Work task
The lines below, from the one holding "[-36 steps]" through the one holding "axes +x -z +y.", are to be restated word for word, with all images left out.

Material provided
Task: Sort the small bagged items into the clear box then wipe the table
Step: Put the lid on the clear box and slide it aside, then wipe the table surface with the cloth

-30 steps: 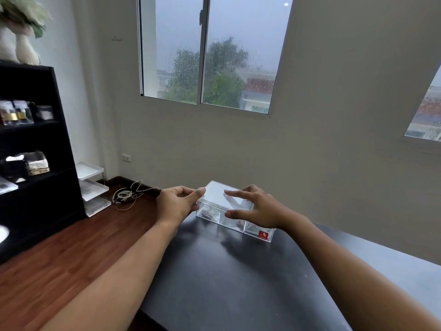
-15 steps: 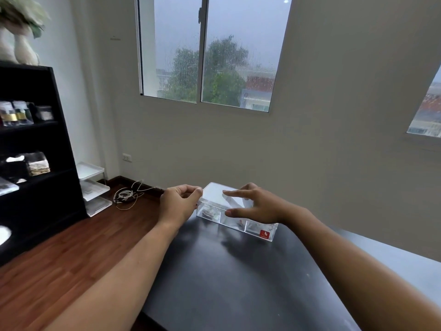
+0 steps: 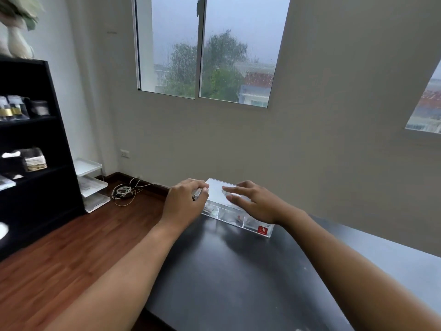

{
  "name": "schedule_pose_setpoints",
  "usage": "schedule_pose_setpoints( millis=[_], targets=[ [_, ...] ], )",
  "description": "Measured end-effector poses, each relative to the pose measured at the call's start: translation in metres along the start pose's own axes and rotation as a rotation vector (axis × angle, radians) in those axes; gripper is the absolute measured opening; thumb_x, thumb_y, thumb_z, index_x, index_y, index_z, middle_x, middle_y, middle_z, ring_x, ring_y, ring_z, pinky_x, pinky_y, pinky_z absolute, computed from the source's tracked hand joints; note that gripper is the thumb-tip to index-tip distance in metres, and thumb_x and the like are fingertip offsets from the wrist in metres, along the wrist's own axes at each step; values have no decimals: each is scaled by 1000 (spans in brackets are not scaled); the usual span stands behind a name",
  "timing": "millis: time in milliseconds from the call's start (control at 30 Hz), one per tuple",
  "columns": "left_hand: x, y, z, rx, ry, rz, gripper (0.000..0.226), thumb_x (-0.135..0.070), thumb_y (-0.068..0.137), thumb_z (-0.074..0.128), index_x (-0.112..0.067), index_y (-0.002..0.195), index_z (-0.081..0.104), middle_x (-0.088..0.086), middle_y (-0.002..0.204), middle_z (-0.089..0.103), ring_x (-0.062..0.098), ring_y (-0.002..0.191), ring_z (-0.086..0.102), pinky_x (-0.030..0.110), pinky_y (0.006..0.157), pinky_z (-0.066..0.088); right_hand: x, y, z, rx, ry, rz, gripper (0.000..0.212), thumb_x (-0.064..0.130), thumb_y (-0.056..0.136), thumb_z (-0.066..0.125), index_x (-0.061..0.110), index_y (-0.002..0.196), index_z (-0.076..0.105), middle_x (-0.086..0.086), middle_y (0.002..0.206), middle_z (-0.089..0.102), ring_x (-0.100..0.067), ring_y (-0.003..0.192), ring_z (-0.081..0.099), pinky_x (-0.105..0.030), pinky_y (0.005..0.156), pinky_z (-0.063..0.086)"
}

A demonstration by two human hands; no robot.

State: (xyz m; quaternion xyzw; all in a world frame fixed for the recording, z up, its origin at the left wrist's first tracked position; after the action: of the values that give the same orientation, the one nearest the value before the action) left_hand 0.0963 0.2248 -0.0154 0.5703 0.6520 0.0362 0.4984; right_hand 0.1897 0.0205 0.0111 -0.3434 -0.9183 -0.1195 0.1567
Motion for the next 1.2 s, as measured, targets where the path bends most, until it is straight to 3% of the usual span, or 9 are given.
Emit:
schedule_pose_setpoints(
  millis=[67, 133, 200, 267, 367, 533, 633, 733, 1200],
  targets=[
    [-1, 0, 6, 32, 67, 115, 26, -31, 91, 59, -23, 100, 82, -8, 108, 80, 15, 104, 73, 40, 100, 53, -4, 0, 0, -164, 58, 2, 43, 50, 105, 42, 27, 126, 72, 2, 129, 68, -17, 117, 63, -36, 103, 48],
    [-6, -2, 14, 88, 143, 210, 30, -37, 96, 53, -27, 102, 81, -12, 114, 79, 13, 110, 72, 37, 106, 45, -9, -1, 0, -349, 76, 63, 43, 41, 103, 46, 12, 93, 76, -3, 94, 76, -22, 89, 69, -39, 83, 56],
    [-12, -5, 21, 141, 201, 264, 38, -43, 99, 46, -29, 111, 79, -13, 123, 76, 11, 118, 68, 27, 106, 36, -12, -6, -2, -504, 46, 133, 50, 42, 101, 47, 14, 63, 64, 1, 60, 64, -19, 58, 59, -34, 60, 51],
    [-15, -7, 25, 191, 233, 274, 45, -50, 101, 40, -31, 122, 75, -11, 134, 71, 10, 128, 63, 27, 111, 35, -6, -15, -9, -640, -111, 133, 62, 41, 105, 47, 17, 48, 40, 3, 46, 44, -21, 46, 46, -31, 56, 36],
    [-12, -10, 31, 261, 289, 306, 56, -61, 102, 30, -34, 137, 65, -10, 148, 62, 12, 141, 53, 34, 120, 34, -3, -31, -16, -734, -215, 105, 63, 42, 107, 46, 17, 49, 44, 3, 49, 44, -24, 52, 49, -32, 64, 36],
    [-10, -9, 35, 313, 350, 333, 61, -64, 102, 23, -37, 145, 57, -9, 156, 54, 12, 149, 44, 36, 125, 30, -21, -58, -14, -535, -185, 5, 57, 47, 106, 32, 16, 66, 57, -1, 66, 58, -24, 63, 55, -37, 64, 46],
    [-14, -10, 33, 342, 355, 335, 67, -69, 100, 19, -36, 147, 55, -7, 157, 52, 14, 150, 42, 36, 125, 28, -24, -77, -17, -359, -289, 30, 52, 48, 108, 27, 23, 105, 72, 6, 111, 73, -16, 103, 66, -38, 95, 45],
    [-23, -16, 29, 340, 376, 354, 63, -66, 101, 23, -36, 146, 55, -7, 157, 51, 14, 151, 41, 36, 124, 26, -26, -100, -28, -266, -278, 90, 46, 49, 108, 31, 29, 131, 66, 10, 137, 66, -12, 127, 58, -40, 108, 36],
    [-153, -81, 65, 518, 126, 461, 74, -80, 92, 24, -35, 135, 65, -13, 143, 61, 13, 135, 54, 28, 109, 29, -43, -268, -87, -241, -300, 383, 49, 58, 99, 51, 30, 136, 63, 3, 136, 62, -19, 125, 59, -42, 112, 35]
  ],
)
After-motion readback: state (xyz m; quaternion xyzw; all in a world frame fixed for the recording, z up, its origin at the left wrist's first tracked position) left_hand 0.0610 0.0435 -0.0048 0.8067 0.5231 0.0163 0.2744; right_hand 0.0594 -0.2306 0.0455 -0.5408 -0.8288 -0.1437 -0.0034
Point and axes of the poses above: each hand's wrist, its own y-axis towards the middle knuckle, its own z-axis out of the palm, x = y × z, the point moved 3 cm from there along y, towards the middle knuckle
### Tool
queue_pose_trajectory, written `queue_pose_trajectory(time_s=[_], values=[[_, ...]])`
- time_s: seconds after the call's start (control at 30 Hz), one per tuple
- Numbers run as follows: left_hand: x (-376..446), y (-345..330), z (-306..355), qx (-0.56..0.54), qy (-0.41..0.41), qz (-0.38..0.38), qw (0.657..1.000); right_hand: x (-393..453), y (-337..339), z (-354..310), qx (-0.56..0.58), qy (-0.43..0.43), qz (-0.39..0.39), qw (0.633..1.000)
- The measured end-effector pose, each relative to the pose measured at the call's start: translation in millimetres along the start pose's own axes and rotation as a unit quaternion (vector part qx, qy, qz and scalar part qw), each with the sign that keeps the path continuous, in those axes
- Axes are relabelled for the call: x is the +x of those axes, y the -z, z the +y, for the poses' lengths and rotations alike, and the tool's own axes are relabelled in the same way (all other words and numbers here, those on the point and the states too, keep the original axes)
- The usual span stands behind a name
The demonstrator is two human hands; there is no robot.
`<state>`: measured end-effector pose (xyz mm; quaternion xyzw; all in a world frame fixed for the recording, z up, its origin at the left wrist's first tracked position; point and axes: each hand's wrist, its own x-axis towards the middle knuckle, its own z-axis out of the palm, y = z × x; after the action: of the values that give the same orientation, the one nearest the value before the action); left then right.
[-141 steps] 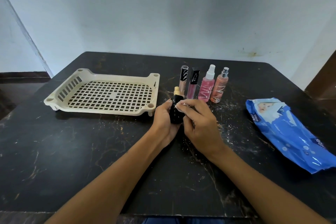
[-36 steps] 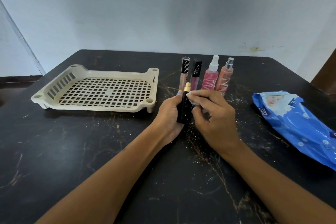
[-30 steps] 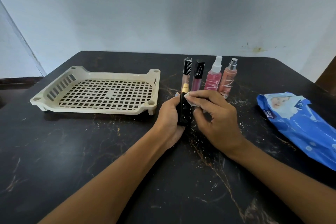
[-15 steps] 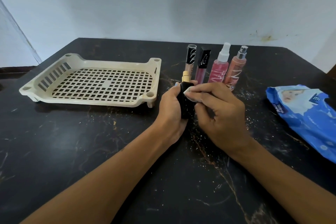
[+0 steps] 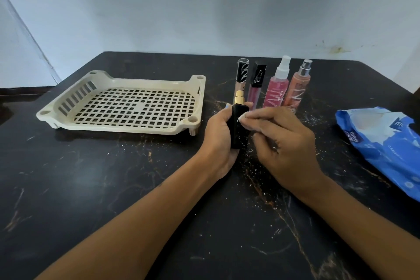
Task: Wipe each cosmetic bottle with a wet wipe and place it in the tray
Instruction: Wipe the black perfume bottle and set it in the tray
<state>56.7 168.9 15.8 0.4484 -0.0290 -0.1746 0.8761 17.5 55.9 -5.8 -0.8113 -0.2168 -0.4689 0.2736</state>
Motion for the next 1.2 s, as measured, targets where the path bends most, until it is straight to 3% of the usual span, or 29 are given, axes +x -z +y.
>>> queue_pose_trajectory(time_s=[0.2, 0.33, 0.47, 0.63, 0.8, 0.93, 1.07, 1.2], values=[[-0.1, 0.2, 0.3, 0.004, -0.002, -0.001, 1.000, 1.0, 3.7, 1.7, -0.005, -0.001, -0.010, 1.000], [1.1, 0.3, 1.2, 0.001, 0.010, 0.006, 1.000, -2.0, 3.8, -3.8, -0.001, 0.043, -0.033, 0.999], [-1.3, -2.1, 0.1, -0.007, 0.009, -0.010, 1.000, -0.2, 3.3, 0.9, -0.027, -0.007, -0.013, 1.000], [-0.1, 0.0, 1.0, -0.019, 0.030, -0.012, 0.999, -1.6, 2.0, -4.2, -0.017, 0.037, -0.034, 0.999], [-1.5, -1.3, -0.5, -0.026, 0.025, -0.012, 0.999, 1.4, -0.3, -1.9, -0.049, 0.013, -0.029, 0.998], [0.0, -0.5, 1.0, -0.019, 0.033, 0.000, 0.999, -0.7, -0.2, -4.9, -0.021, 0.052, -0.035, 0.998], [0.9, -0.3, 0.1, -0.017, 0.020, 0.006, 1.000, 1.5, 0.9, -0.6, -0.035, 0.010, -0.016, 0.999], [-0.3, -1.2, 1.3, -0.009, 0.034, 0.013, 0.999, -0.9, 2.0, -3.0, -0.010, 0.044, -0.037, 0.998]])
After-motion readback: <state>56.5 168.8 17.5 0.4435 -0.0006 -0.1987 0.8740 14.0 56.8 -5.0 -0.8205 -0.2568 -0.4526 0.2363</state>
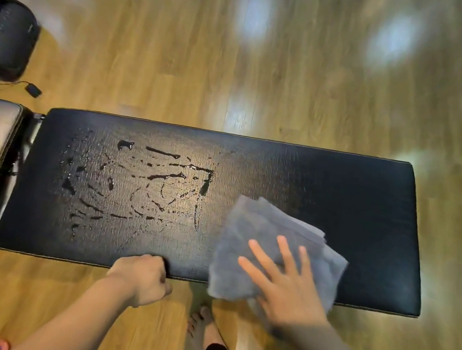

Exercise result
[-36 steps] 
[-30 steps] 
[-15 steps] 
[+0 steps] 
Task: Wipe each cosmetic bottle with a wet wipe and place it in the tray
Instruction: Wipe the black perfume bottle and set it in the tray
<state>56.7 168.9 15.8 0.4484 -0.0290 -0.1746 0.8761 17.5 55.9 -5.8 -0.8113 -0.2168 -0.4689 0.2736</state>
Motion for the next 1.2 s, as measured, targets where the path bends most, until it is straight to 3% of the usual span, or 29 are given, axes +x -z +y.

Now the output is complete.